TASK TO COMPLETE: All of the listing below must be repeated word for word. Pictures are the only thing to omit.

INFORMATION SHOWN:
——
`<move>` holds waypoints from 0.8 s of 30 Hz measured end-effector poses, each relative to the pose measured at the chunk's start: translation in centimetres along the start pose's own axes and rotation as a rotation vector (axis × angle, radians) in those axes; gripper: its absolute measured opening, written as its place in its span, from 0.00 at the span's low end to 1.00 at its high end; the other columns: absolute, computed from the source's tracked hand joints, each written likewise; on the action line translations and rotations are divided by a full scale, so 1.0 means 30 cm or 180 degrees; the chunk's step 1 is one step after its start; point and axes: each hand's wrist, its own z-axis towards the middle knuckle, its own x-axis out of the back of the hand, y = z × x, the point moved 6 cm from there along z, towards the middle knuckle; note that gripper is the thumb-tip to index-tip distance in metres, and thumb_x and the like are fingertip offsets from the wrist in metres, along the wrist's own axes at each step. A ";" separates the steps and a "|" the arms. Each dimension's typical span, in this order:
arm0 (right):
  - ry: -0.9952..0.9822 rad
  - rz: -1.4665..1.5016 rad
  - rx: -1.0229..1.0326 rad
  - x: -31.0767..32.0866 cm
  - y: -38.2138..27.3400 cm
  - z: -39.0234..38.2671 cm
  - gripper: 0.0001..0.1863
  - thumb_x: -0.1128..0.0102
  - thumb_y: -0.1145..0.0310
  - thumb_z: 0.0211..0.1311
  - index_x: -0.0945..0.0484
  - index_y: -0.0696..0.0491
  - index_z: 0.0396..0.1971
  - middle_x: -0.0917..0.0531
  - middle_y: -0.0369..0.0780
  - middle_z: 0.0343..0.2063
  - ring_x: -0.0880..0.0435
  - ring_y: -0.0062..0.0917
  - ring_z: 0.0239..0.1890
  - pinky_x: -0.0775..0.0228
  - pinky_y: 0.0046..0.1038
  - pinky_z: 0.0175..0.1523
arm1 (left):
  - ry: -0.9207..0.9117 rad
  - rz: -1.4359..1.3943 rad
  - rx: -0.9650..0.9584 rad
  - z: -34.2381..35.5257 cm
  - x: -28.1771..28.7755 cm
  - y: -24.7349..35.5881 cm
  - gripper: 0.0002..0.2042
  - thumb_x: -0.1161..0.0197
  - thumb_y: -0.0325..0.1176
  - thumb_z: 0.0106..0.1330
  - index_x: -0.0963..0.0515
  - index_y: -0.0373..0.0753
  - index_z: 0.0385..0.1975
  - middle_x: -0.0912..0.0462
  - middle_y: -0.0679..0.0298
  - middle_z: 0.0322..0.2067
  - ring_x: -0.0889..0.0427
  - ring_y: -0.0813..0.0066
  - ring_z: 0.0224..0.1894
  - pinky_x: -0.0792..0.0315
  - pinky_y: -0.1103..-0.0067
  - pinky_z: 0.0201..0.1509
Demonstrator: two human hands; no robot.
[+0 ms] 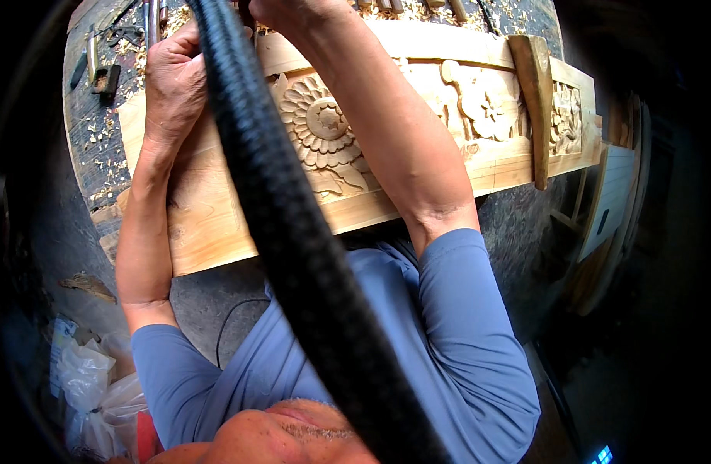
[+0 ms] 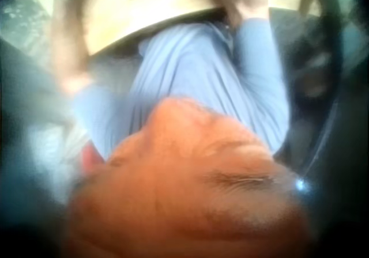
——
TASK SOLUTION:
`<move>` holds waypoints from 0.8 s of 30 Hz measured end-effector poses, each relative to the pose measured at the chunk's start: translation in centimetres along the start pose's own axes and rotation as a rotation vector (axis × angle, radians) in those axes; gripper: its absolute measured opening, written as its place in its span, from 0.00 at the span's low end to 1.00 at its high end; the other columns: absolute, computed from the source's tracked hand joints, each written likewise; on the action line translations and rotations are divided by a full scale, so 1.0 means 30 cm or 180 degrees; the chunk's step 1 is one step after its start; point and axes: each hand's wrist, its own z-axis towards the middle knuckle, its own x-axis out of the back of the hand, y = z × x, the point moved 6 cm from there along z, towards the middle knuckle; note that gripper is the thumb-tip to index-tip distance in metres, and thumb_x and the like are fingertip offsets from the wrist in metres, along the wrist's own axes at each step. A ";" separates the steps and a "|" the arms. Each dimension's typical span, in this order:
arm0 (right):
  - ry: -0.9952..0.9822 rad
  - rz: -1.4665..1.5016 rad
  - rx: -1.0229..1.0326 rad
  - x: -31.0767..32.0866 cm
  - y: -38.2138..27.3400 cm
  - z: -39.0234..38.2671 cm
  - gripper: 0.0001..0.1863
  - thumb_x: -0.1128..0.0102
  - thumb_y: -0.1145..0.0310
  - thumb_z: 0.0211..0.1311
  - index_x: -0.0945..0.0484
  - index_y: -0.0696..0.0491
  - index_z: 0.0396..0.1971
  - middle_x: -0.0917..0.0531
  - middle_y: -0.0369..0.0780
  - middle_z: 0.0343..0.2063
  - ring_x: -0.0880..0.0435
  - ring_y: -0.0062..0.0917
  - ring_z: 0.0239..0.1890
  - pinky_x: -0.0775..0.0228
  - pinky_y: 0.0046..0.1038
  - pinky_z: 0.0175..0.1523
arm1 (left):
  - ry: -0.9207..0.9117 rad
  - rz: -1.4359..1.3943 rad
  - rx: -0.9650..0.9584 rad
  - z: -34.2381..35.5257 cm
  - x: -28.1771..28.7755 cm
  - y: -24.7349..35.5881 cm
  - gripper: 0.0002..0.2042
  - thumb_x: -0.1161..0.0197
  - thumb_y: -0.0325..0.1176
  - thumb_z: 0.0106..0.1330
  - index_x: -0.0963..0.0515
  - index_y: -0.0373..0.0753
  - index_z: 0.0385..0.1975
  - middle_x: -0.0912..0.0462
  - middle_y: -0.0679..0.0298
  - middle_z: 0.0322..0.2067
  - ring_x: -0.0889..0.0427
  - ring_y: -0.0813..0.0066
  - ring_z: 0.0224..0.1894
  - pinky_x: -0.0792..0.0315
  - pinky_y: -0.1103..-0.0067
  - pinky_z: 0.0201..0.1509
Demonstrator: two human hands; no robot.
[+0 ms] 
[+0 ms] 

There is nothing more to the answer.